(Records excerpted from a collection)
══════════════════════════════

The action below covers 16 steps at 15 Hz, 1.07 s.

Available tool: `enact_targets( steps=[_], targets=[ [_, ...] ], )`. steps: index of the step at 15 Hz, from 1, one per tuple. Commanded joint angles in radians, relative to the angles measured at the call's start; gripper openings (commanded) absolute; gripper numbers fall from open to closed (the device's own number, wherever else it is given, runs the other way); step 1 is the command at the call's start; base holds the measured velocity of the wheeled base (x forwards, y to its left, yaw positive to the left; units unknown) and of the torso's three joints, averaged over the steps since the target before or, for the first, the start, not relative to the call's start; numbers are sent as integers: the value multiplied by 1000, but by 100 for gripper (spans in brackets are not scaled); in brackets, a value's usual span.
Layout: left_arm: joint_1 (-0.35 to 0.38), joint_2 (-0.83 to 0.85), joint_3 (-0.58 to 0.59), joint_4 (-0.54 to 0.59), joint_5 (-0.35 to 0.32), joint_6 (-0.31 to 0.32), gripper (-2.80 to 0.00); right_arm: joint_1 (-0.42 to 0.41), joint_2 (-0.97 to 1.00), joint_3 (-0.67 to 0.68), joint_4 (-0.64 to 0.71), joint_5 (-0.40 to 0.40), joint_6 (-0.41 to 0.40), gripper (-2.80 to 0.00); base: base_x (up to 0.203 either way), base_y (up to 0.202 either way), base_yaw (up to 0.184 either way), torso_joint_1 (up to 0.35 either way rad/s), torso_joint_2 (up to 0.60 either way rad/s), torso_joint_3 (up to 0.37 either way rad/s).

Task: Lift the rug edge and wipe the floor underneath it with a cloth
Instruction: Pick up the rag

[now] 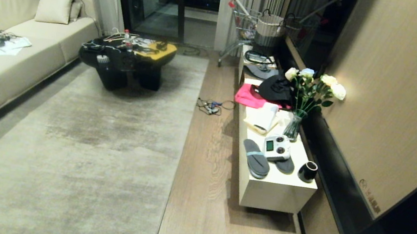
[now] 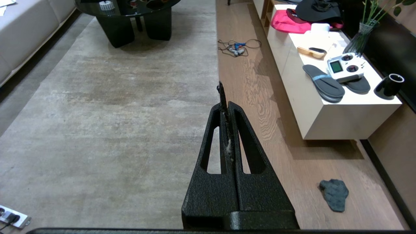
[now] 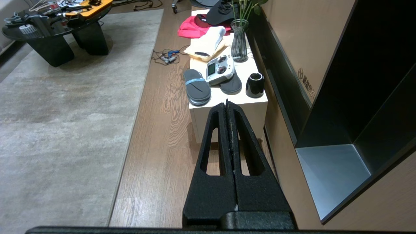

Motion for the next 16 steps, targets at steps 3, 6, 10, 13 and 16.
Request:
enact_targets(
  steps=[3,6,10,13,16],
  targets=[
    [0,2,0,-1,0,0,-280,0,1,0,0,-1,1,-280,0,0,0,0,0,0],
    [0,2,0,-1,0,0,-280,0,1,0,0,0,1,-280,0,0,0,0,0,0],
    [0,2,0,-1,0,0,-280,0,1,0,0,0,1,-280,0,0,0,0,0,0],
    [0,2,0,-1,0,0,-280,0,1,0,0,0,2,-280,0,0,0,0,0,0],
    [0,2,0,-1,0,0,-280,0,1,0,0,0,1,-280,0,0,0,0,0,0]
  ],
)
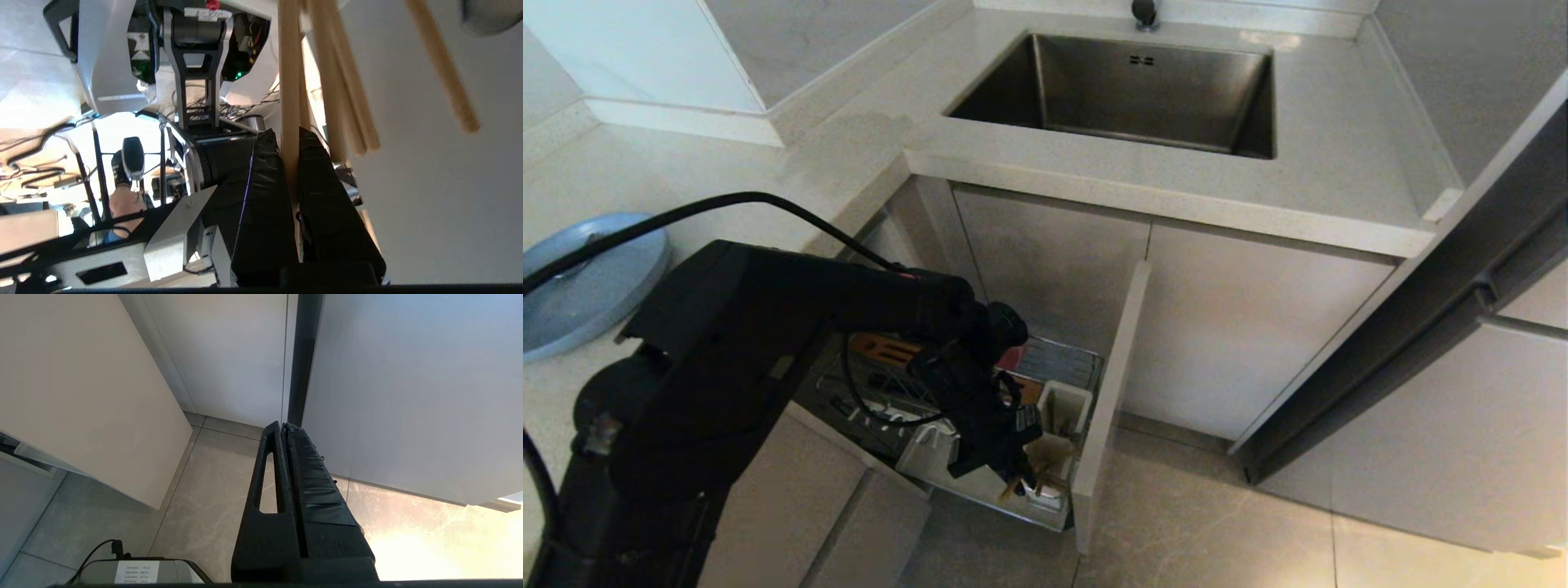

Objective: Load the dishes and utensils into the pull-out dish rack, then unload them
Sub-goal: Pick up the chopsticks and place it in the cupboard

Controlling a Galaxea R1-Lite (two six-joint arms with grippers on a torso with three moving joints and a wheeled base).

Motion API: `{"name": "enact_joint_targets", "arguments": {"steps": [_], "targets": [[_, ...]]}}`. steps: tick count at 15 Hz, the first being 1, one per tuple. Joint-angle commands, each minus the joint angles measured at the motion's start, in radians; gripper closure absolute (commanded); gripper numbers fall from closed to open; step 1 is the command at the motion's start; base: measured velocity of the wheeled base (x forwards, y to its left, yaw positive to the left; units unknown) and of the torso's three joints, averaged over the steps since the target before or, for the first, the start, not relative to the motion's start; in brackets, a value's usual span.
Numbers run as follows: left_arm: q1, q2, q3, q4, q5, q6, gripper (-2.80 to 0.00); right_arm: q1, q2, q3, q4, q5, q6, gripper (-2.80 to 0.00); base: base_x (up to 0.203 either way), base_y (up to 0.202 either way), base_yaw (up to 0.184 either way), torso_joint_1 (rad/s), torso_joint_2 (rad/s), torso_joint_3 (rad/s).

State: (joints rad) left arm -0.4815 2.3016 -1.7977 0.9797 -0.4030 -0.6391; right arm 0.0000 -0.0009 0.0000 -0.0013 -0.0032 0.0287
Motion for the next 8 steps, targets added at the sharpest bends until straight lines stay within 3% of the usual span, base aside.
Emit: {"name": "enact_joint_targets", "arguments": {"steps": [1,8], "targets": [[0.000,0.022,-0.005,0.000,-0.002,-0.004,0.00,0.000,-0.001,0.000,0.000,0.000,0.000,0.00,0.000,0.000,0.000,0.000,0.00,0.000],[0.000,0.042,-0.017,-0.009,-0.002,-0.004,0.00,0.000,-0.001,0.000,0.000,0.000,0.000,0.00,0.000,0.000,0.000,0.000,0.00,0.000]]}}
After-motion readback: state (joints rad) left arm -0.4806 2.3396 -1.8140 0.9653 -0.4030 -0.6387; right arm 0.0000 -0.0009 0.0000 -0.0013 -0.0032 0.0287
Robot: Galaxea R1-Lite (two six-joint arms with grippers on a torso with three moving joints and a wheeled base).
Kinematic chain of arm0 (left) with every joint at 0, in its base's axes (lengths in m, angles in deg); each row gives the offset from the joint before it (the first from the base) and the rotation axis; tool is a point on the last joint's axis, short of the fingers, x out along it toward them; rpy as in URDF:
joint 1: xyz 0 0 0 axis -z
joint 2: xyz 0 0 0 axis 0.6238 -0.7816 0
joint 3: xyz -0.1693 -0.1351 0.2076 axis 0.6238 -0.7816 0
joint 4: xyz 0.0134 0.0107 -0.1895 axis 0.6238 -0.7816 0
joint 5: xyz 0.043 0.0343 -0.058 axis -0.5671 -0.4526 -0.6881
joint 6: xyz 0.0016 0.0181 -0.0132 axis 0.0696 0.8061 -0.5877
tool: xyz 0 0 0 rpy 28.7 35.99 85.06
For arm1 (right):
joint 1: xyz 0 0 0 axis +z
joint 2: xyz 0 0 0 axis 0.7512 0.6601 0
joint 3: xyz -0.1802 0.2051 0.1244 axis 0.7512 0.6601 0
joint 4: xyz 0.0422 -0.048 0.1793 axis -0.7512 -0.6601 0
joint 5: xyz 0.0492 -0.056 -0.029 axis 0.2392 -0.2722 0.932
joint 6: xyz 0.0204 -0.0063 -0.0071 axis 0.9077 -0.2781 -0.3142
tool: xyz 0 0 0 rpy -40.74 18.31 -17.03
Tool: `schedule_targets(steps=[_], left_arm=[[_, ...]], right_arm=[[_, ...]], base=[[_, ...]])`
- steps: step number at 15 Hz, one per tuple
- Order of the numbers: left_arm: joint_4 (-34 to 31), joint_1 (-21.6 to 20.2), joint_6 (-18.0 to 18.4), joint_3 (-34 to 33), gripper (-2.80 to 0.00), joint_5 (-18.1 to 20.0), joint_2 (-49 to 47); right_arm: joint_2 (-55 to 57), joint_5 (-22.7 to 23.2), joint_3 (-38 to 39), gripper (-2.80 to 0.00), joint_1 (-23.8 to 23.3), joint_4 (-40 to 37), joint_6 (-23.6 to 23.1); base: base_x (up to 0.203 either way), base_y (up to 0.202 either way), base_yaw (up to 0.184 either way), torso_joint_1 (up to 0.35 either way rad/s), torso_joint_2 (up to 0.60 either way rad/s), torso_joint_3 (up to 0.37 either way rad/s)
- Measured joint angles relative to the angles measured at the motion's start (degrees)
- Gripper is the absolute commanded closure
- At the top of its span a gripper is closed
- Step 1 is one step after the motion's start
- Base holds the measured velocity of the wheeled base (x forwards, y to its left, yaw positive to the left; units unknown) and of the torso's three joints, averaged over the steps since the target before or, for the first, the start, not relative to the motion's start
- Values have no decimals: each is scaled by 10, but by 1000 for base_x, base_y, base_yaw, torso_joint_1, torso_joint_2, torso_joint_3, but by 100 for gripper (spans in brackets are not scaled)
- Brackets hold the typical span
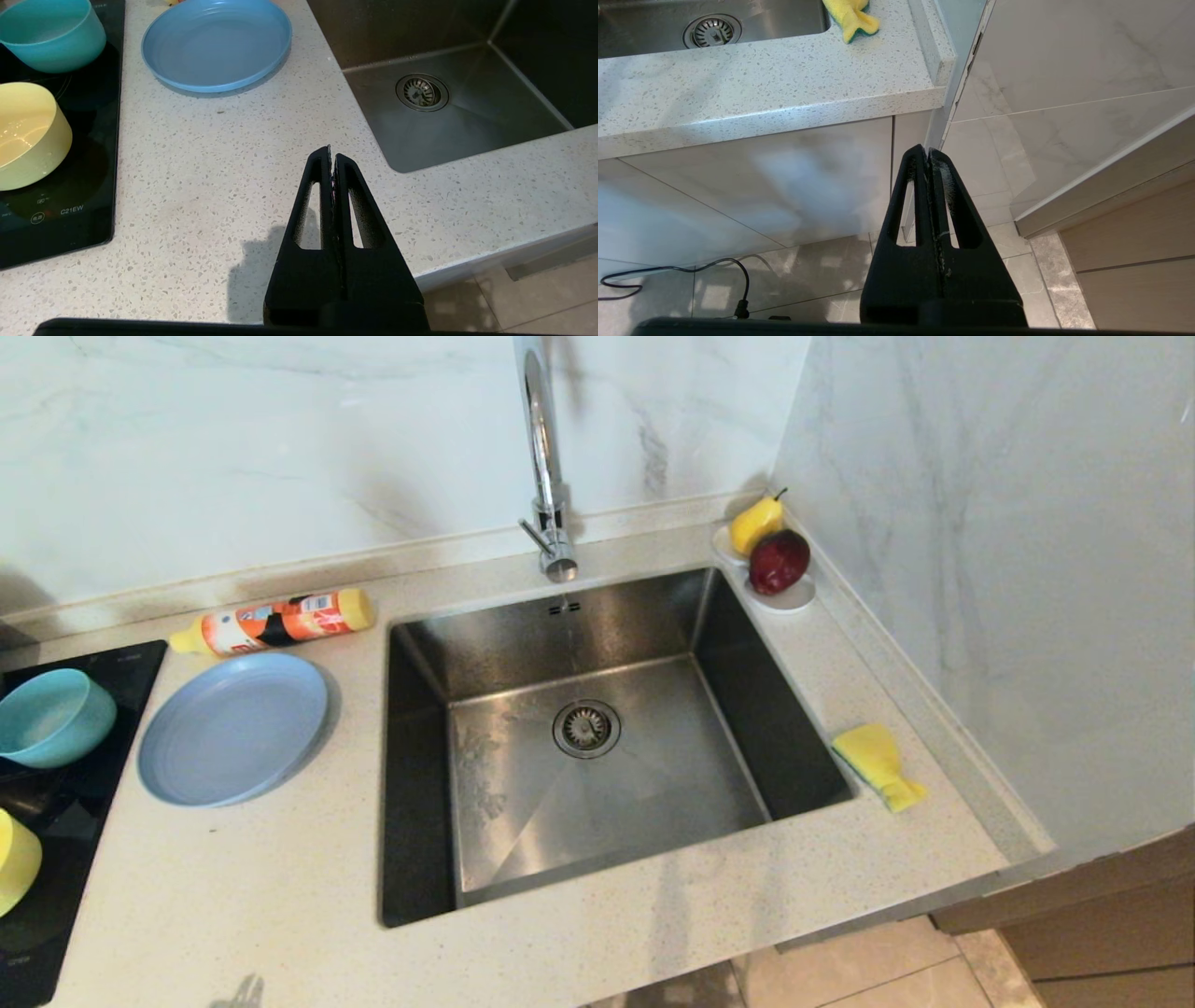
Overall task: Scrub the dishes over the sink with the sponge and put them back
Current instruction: Place the bowl on the plate
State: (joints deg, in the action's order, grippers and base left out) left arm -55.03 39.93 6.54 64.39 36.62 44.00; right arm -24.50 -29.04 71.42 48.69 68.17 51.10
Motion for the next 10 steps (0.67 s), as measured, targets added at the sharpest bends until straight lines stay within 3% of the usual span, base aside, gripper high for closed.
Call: schedule_targets(steps=[10], left_arm=[[0, 0, 0, 0, 0, 0, 0]], right_arm=[[0, 0, 0, 0, 0, 0, 0]], base=[[0, 0, 0, 0, 0, 0]])
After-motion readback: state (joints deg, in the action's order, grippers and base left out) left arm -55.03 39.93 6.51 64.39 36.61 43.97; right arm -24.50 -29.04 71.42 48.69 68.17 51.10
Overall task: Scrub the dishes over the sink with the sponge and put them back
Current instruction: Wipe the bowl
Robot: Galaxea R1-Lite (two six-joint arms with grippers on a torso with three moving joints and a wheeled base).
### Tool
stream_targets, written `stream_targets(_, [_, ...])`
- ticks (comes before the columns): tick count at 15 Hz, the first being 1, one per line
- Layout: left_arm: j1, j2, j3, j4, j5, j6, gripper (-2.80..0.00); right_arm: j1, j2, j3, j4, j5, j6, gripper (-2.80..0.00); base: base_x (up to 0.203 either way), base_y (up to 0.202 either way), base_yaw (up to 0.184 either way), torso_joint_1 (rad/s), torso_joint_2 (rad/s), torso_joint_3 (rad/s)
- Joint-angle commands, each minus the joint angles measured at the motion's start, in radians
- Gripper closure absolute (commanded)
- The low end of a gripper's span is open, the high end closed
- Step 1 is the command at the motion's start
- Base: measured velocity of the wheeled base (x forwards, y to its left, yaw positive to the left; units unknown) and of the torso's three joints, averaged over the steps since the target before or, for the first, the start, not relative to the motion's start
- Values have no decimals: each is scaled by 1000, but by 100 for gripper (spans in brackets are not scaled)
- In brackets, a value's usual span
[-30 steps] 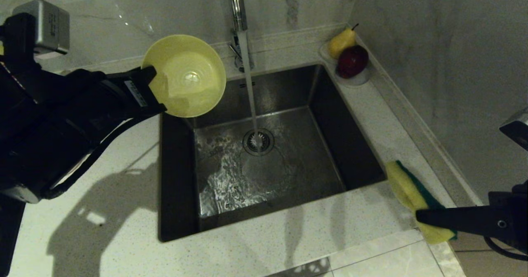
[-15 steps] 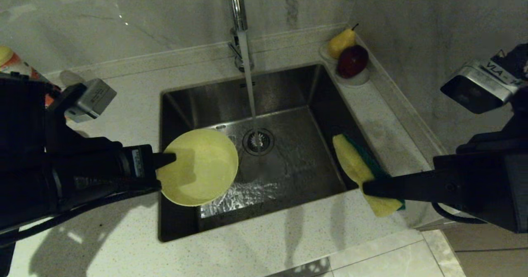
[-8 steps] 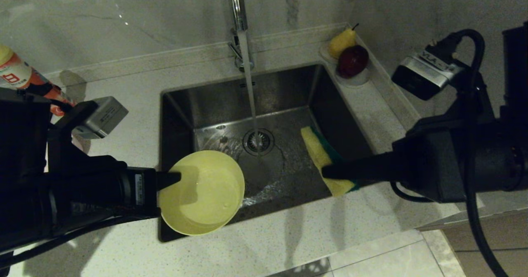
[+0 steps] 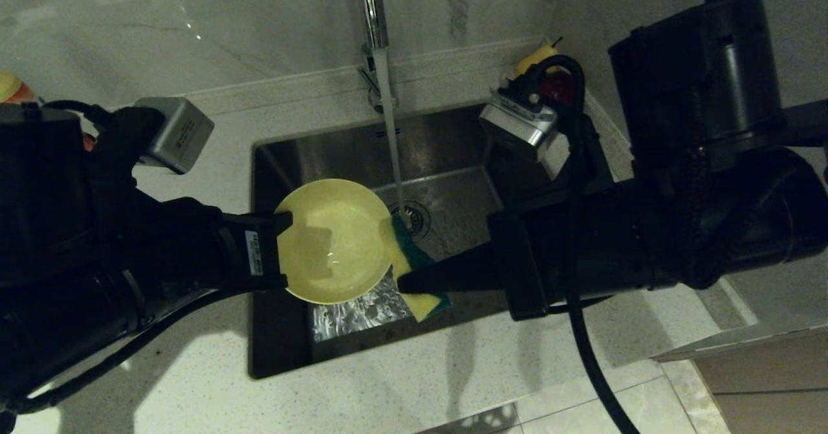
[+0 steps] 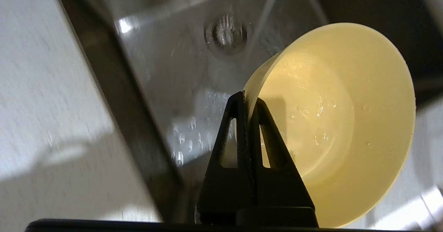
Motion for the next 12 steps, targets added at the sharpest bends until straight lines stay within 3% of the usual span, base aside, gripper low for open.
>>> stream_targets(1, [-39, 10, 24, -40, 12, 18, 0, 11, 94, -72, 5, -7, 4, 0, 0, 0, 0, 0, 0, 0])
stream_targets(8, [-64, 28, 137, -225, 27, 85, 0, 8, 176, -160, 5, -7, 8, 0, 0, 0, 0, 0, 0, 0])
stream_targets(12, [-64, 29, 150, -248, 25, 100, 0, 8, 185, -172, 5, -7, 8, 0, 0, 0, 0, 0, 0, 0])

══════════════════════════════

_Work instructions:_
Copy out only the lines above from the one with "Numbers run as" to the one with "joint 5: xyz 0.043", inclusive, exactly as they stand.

_Result for this task:_
Numbers run as follows: left_arm: q1, q2, q3, q4, q5, q6, gripper (-2.80 to 0.00); right_arm: q1, q2, q3, q4, q5, q6, gripper (-2.80 to 0.00); base: base_x (up to 0.203 either way), base_y (up to 0.202 either way), base_yaw (up to 0.184 either way), torso_joint_1 (rad/s), torso_joint_2 (rad/s), torso_joint_3 (rad/s).

State: (joints rad) left arm -0.4815 2.3016 -1.7977 0.9797 -0.4030 -0.6391; right arm 0.0000 -0.0009 0.0000 -0.0013 -0.0032 0.0287
Motion for the next 8 steps, targets added at the sharpest bends until straight lines stay within 3% of the usual span, base aside.
Emit: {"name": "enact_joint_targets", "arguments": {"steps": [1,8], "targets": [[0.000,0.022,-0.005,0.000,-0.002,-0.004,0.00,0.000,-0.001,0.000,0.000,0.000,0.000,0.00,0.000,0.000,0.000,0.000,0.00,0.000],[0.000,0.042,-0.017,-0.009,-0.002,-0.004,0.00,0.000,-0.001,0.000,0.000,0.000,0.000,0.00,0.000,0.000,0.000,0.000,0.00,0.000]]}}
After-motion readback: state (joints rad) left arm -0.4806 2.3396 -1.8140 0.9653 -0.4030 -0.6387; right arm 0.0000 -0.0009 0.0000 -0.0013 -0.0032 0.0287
Robot: Galaxea R1-Lite (two six-joint arms with grippers on a torso with three moving joints and a wheeled base).
Kinematic chain of arm0 (left) with every joint at 0, in its base's axes (lengths in m, angles in deg); each row gives the offset from the joint before it (the first from the base) and the rotation axis; tool is a point on the last joint's axis, short of the fingers, x out along it toward them; rpy as in URDF:
joint 1: xyz 0 0 0 axis -z
joint 2: xyz 0 0 0 axis 0.6238 -0.7816 0
joint 3: xyz -0.1693 -0.1351 0.2076 axis 0.6238 -0.7816 0
joint 4: xyz 0.0134 0.0107 -0.1895 axis 0.6238 -0.7816 0
joint 5: xyz 0.043 0.0343 -0.058 axis -0.5671 -0.4526 -0.6881

The answer to this exercise is complete.